# Bitte Helft mir!



## Dominik920 (8 Mai 2004)

Hallo Leute.
Ich habe da ein riesen Problem.

Also.
Ich benutze als Browser den Avant Browser, also quasi den Internet Explorer. Und meine Startseite hat sich verändert und lässt sich von mir nicht mehr dauerhaft ändern. 

Ich habe heute mal AdAware durchlaufen lassen. Das Teil hat mir jede menge Spyware wechgeschaufelt. Danach hab ich mal Anti-Trojan 5.5 laufen lassen. Hat nichts gefunden. Und Norton AV hat auch nichts gefunden.
Ich habe dann mal den CWShredder ausprobiert.
Das Teil hat "CWS.Searchx" gelöscht und 6 IE Internet Seiten wiederhergestellt.

Aber damit war die sache nicht erledigt. 

Habe dann Hijack this ausprobiert.
Hier mal das LOG:



> Logfile of HijackThis v1.97.7
> Scan saved at 19:54:20, on 08.05.2004
> Platform: Windows XP SP1 (WinNT 5.01.2600)
> MSIE: Internet Explorer v6.00 SP1 (6.00.2800.1106)
> ...



Die Startseite ist anscheinend als die "about:blank" gespeichert.
Und manchmal werde ich auf diese Seite weitergeleitet. Die URL ist: http://index.morgen.cc/index.php?aid=20038
fals das hilft.

Ich habe hier auch was von dem Welchia Wurm gelesen. Aber diese Datei gibt es bei mir nicht - demzufolge bin ich auch nicht infiziert damit.

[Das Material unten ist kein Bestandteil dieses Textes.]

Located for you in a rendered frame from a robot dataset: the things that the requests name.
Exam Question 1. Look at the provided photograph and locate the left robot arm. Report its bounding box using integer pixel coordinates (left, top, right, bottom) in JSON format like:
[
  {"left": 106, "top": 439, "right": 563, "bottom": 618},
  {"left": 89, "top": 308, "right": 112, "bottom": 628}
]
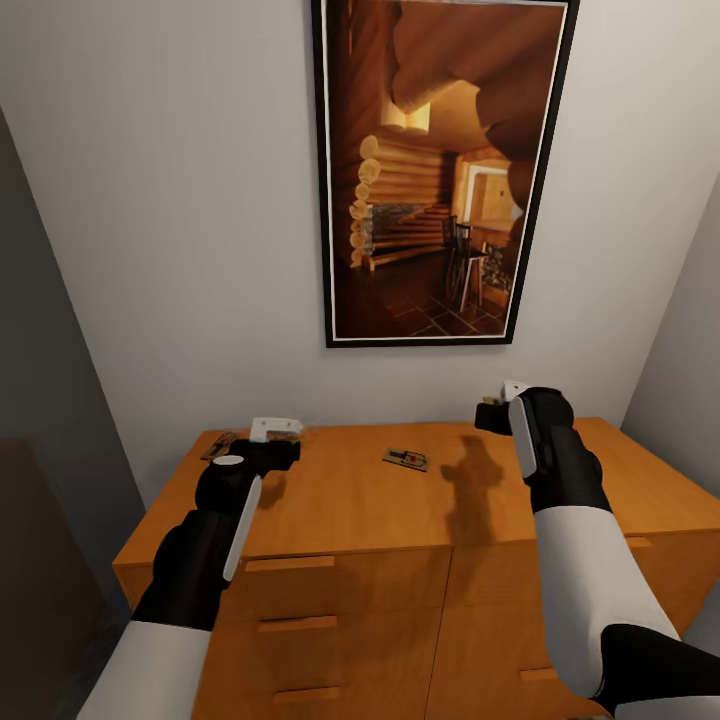
[{"left": 75, "top": 417, "right": 304, "bottom": 720}]

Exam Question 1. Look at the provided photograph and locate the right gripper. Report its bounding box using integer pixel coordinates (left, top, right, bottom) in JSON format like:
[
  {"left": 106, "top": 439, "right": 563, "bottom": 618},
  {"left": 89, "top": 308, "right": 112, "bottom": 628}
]
[{"left": 472, "top": 403, "right": 513, "bottom": 437}]

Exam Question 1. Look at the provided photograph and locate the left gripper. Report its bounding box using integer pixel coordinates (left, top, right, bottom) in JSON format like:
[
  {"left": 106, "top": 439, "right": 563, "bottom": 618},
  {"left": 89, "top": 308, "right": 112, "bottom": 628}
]
[{"left": 231, "top": 437, "right": 301, "bottom": 475}]

Ach noch was... Nachdem cih mit AdAware alles wechgeschaufelt hatte konnte ich meine Startseite umstellen, Aber nachdem ich den Browser geschlossen und wieder geöffnet hatte war wieder diese dumme Search Seite da. Das kotzt mich an.

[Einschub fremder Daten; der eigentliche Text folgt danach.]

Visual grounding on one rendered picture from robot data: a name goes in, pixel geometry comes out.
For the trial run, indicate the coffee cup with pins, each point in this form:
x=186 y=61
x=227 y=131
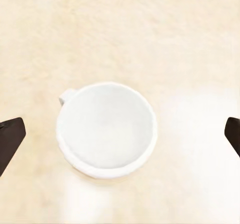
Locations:
x=106 y=130

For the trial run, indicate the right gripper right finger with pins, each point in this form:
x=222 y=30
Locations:
x=232 y=133

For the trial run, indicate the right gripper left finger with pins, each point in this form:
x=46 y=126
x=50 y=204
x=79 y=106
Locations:
x=12 y=133

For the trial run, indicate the countertop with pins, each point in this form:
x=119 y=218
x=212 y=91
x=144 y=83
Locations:
x=201 y=39
x=49 y=46

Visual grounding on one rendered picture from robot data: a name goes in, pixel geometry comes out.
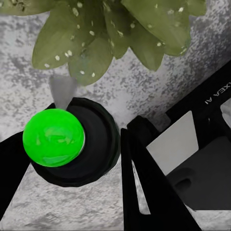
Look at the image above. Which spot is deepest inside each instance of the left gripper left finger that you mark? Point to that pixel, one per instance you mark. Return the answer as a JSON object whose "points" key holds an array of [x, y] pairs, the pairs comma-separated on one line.
{"points": [[14, 162]]}

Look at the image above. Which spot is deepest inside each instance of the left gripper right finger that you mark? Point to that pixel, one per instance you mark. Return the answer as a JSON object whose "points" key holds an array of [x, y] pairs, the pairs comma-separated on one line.
{"points": [[168, 211]]}

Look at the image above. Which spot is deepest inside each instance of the pot plant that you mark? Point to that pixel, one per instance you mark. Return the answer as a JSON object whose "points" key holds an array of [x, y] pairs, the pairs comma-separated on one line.
{"points": [[106, 29]]}

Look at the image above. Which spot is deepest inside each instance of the insectifuge atomizer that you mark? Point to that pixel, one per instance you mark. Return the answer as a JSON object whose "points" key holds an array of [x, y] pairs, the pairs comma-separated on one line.
{"points": [[74, 141]]}

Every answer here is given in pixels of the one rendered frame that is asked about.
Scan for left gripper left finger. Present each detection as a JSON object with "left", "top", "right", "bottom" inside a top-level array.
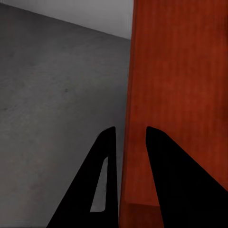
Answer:
[{"left": 47, "top": 126, "right": 118, "bottom": 228}]

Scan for storage box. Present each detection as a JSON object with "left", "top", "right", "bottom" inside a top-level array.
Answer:
[{"left": 118, "top": 0, "right": 228, "bottom": 228}]

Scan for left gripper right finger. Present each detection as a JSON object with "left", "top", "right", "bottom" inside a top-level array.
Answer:
[{"left": 145, "top": 126, "right": 228, "bottom": 228}]

Bitte helft mir. Ich bin am Verzweifeln!


MfG
Dom


----------



## Devilfrank (8 Mai 2004)

Step: 1
Rechner im abgesicherten Modus starten ( F8 ) und C:\WINDOWS\System32\cccoa.dll löschen.

Step: 2
regedit ausführen und die keys
R1 - HKCU\Software\Microsoft\Internet Explorer\Main,Search Bar = res://C:\WINDOWS\System32\cccoa.dll/sp.html (obfuscated) 
R1 - HKCU\Software\Microsoft\Internet Explorer\Main,Search Page = res://C:\WINDOWS\System32\cccoa.dll/sp.html (obfuscated) 
R1 - HKCU\Software\Microsoft\Internet Explorer\Search,SearchAssistant = res://C:\WINDOWS\System32\cccoa.dll/sp.html (obfuscated) 
R1 - HKLM\Software\Microsoft\Internet Explorer\Main,Search Bar = res://C:\WINDOWS\System32\cccoa.dll/sp.html (obfuscated) 
R1 - HKLM\Software\Microsoft\Internet Explorer\Main,Search Page = res://C:\WINDOWS\System32\cccoa.dll/sp.html (obfuscated) 
löschen

Step 3:
C:\Dokumente und Einstellungen\Admin\Lokale Einstellungen\Temporary Internet Files\ 
komplett den Inhalt löschen (außer index.dat)

Step 4:
Reboot

Step 5:
Adaware (aktuelle Updates) nochmal drüberrauschen lassen


----------



## Dominik920 (8 Mai 2004)

Danke!
Werd ich gleich versuchen!


----------



## Anonymous (8 Mai 2004)

Ich habe das gleiche Prob - sieher anderer Thread und ich kann jetzt schon sagen, dass das nicht funktionieren wird - das habe ich auch schon probiert ...


----------



## Dominik920 (8 Mai 2004)

FallenGrace schrieb:
			
		

> Ich habe das gleiche Prob - sieher anderer Thread und ich kann jetzt schon sagen, dass das nicht funktionieren wird - das habe ich auch schon probiert ...


Was bekomme ich wenn es doch funktioniert? 
Denn das tut es 

@ Devilfrank

BIG FETT THX !!!
MfG
Dom


----------



## Anonymous (8 Mai 2004)

Glück gehabt ... mein Wurm ist da ein bissl hartnäckiger ... der restartet sich sogar jetzt während einer laufenden Session ...


----------



## Devilfrank (8 Mai 2004)

Dominik920 schrieb:
			
		

> FallenGrace schrieb:
> 
> 
> 
> ...



Freut mich...
 8)


----------